Whatever Happened To Hell? Ctd

A reader writes:

I've been following your discussion of hell with interest. Let me put in a plug for an alternative concept: annihilationism, aka "conditional immortality".

St Paul says, "the wages of sin is death / the free gift of God is eternal life in Christ Jesus." That text is a good starting point to explain the concept of conditional immortality. Consider what the text doesn't say: "the wages of sin is eternal torment". No, the wages of sin is death — the sinner ceases to live, according to St. Paul. On the other hand, life after death (eternal life) is described as a gift. It is not the innate condition of human beings, but something that God bestows, or withholds — hence, "conditional" immortality.

It helps if one realizes that the immortality of the soul is a Greek concept. The Bible was not written by Greeks, but by Jews. The Hebrew mind did not conceive of human beings as consisting of a mortal body coupled with an immortal soul (separate, and severable). To the Hebrew way of thinking, the body and the soul were inseparable, and both were subject to death. This is why Christ's resurrection is depicted as a bodily event (not merely the survival of His spirit: a concept that is amenable to us precisely because of the Greek influence on Western culture).

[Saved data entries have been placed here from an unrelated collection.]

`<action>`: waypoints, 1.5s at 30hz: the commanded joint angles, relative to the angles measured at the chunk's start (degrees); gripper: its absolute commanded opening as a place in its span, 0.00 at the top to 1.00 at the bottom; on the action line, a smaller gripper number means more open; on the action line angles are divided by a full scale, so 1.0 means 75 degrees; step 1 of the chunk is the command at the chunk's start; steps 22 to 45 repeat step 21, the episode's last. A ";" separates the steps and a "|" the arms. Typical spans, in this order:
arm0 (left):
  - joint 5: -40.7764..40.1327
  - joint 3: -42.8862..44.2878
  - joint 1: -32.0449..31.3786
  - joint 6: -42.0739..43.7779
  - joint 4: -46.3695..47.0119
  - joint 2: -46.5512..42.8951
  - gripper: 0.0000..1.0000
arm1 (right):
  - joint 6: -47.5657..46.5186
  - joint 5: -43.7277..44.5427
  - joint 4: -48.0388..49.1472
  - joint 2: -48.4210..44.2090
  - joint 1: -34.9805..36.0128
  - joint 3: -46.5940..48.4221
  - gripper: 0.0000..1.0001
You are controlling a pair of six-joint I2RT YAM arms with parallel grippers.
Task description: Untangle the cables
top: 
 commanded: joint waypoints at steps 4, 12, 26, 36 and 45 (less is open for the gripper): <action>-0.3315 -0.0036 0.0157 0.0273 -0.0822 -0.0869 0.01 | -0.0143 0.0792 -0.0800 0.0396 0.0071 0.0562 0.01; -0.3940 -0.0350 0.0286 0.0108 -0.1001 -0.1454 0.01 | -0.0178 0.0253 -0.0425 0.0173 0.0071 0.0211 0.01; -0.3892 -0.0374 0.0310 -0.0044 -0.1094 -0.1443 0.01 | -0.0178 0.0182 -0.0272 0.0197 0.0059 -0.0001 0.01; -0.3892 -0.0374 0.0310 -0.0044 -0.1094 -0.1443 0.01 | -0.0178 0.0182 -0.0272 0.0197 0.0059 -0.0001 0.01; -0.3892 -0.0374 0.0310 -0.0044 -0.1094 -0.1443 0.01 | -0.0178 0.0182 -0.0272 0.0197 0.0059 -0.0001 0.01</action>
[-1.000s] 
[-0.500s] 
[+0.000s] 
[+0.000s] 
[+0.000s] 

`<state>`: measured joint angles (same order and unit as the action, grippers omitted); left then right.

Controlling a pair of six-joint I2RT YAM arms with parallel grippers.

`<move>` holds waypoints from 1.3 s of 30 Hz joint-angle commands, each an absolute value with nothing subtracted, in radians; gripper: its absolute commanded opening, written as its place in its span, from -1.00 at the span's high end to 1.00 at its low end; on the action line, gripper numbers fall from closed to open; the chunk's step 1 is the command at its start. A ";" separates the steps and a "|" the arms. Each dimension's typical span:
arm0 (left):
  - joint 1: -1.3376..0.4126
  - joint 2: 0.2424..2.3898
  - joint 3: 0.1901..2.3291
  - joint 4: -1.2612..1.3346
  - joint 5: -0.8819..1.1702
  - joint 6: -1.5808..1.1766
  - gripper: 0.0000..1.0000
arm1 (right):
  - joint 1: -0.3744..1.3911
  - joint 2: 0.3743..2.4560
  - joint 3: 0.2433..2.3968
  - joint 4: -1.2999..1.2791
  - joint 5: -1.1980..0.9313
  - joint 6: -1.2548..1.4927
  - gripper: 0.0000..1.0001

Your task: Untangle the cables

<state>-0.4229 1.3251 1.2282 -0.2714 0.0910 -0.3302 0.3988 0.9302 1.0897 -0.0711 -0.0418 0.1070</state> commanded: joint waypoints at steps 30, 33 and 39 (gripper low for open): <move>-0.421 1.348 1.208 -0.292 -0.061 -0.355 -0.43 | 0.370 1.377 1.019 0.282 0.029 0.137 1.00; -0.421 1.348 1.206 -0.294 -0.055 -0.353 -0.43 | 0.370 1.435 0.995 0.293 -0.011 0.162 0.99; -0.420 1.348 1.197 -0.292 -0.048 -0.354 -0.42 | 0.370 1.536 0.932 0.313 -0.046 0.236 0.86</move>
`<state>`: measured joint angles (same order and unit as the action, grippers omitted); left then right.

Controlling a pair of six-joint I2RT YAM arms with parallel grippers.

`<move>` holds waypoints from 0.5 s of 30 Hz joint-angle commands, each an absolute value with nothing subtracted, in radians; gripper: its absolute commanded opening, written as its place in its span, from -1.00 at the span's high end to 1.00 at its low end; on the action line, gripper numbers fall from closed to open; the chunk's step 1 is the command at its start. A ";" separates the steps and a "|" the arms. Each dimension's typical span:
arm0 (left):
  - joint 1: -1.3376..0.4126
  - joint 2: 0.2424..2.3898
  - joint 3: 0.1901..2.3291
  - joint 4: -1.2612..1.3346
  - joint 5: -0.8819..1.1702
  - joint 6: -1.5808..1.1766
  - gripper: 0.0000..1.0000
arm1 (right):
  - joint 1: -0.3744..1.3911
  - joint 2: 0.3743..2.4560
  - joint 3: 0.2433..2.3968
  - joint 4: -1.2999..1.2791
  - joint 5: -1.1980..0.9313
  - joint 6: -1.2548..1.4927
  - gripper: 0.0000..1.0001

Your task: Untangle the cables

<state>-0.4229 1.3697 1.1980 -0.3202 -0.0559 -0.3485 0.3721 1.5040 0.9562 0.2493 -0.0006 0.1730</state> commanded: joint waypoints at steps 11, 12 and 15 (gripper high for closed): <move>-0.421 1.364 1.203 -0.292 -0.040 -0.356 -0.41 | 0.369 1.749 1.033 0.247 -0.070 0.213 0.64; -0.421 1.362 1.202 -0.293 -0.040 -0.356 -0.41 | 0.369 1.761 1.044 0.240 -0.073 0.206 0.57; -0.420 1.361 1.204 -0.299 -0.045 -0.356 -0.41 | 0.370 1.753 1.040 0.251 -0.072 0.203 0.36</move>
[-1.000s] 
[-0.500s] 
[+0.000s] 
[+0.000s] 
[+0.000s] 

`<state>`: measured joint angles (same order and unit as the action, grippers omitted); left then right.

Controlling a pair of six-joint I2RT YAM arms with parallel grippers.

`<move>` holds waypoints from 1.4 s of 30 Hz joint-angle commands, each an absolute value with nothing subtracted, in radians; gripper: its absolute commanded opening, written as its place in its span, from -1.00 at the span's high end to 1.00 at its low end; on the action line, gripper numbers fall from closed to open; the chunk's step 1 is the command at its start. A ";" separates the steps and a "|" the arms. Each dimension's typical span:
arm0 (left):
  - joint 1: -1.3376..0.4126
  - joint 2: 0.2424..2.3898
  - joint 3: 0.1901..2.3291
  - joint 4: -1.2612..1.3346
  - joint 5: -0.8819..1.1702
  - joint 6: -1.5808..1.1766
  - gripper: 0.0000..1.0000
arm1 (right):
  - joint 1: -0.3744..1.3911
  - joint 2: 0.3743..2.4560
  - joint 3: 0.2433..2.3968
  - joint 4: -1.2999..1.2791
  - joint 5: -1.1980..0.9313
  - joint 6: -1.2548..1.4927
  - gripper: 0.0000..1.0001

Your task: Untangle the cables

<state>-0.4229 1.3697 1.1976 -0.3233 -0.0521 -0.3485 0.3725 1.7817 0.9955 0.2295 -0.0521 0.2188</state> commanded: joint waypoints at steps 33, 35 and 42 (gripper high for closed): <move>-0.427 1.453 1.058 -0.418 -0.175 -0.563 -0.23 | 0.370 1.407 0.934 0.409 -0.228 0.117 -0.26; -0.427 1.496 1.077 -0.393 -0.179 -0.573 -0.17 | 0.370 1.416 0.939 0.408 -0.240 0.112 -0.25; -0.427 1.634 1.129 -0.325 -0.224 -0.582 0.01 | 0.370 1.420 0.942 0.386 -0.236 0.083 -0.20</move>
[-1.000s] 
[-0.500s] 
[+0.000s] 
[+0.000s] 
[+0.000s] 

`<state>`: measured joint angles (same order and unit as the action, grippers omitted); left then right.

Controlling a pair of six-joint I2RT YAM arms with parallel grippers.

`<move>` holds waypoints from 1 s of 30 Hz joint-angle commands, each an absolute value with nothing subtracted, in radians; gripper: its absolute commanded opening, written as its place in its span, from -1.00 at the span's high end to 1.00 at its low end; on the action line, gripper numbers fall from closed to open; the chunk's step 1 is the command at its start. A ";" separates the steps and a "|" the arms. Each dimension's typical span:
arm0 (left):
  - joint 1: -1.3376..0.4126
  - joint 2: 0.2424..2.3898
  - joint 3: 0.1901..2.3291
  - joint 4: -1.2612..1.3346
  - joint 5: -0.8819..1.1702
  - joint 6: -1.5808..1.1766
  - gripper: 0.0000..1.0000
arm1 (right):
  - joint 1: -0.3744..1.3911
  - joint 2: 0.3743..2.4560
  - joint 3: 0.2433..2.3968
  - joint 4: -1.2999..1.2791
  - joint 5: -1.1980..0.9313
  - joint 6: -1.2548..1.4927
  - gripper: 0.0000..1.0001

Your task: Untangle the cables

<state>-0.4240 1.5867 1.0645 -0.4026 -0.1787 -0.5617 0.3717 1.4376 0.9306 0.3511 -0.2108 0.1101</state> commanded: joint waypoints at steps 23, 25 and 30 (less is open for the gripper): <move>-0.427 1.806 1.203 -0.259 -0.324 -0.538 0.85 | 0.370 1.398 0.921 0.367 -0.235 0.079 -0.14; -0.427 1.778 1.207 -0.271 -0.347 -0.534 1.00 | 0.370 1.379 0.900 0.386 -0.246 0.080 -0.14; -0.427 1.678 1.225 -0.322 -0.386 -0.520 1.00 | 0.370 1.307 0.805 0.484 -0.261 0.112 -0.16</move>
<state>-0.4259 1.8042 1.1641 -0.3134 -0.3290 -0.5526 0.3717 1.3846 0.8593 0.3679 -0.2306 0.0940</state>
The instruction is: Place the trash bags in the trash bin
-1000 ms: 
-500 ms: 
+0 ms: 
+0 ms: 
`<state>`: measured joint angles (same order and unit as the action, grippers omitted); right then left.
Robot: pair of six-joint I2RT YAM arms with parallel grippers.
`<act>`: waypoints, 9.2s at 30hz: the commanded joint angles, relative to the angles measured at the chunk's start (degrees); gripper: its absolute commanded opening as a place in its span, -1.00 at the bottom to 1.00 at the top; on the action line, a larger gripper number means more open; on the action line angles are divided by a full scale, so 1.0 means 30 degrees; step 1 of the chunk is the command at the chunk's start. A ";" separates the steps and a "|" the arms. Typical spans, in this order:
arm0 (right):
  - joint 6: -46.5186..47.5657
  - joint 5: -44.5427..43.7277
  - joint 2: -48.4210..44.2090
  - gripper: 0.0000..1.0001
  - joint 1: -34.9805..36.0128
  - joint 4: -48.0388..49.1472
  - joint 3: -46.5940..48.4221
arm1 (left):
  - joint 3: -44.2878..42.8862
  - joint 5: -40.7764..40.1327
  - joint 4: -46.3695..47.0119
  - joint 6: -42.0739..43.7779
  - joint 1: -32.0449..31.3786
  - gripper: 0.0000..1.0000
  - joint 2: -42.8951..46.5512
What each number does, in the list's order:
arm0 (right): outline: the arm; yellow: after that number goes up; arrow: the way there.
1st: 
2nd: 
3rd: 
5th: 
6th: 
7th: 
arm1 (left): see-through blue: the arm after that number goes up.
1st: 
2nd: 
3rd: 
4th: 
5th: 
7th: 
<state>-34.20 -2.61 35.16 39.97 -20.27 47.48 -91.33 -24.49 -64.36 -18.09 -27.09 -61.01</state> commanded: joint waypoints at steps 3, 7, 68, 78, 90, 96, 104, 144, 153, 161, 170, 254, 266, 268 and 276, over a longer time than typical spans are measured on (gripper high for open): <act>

Returning to St. Paul: on its face, the text says that sinners will cease to exist (annihilation) whereas those who are in Christ will be given the gift of eternal life (conditional immortality). If there is any experience of "hell" after death, it would be temporary. Jesus says the condemned will suffer. One could interpret this as being a temporary experience of suffering: a period of suffering commensurate with the individual's sins. (Not an eternity of suffering, which would be disproportionate to the individual's sins and therefore manifestly unjust.)

Among evangelical leaders, John Stott (an iconic figure among evangelicals) and R.T. France (a highly-esteemed scholar) have expressed support for the annihilationist interpretation of the New Testament. Both Stott and France continued to regard the Bible as inerrant; they merely argued that the traditional interpretation of the texts was incorrect.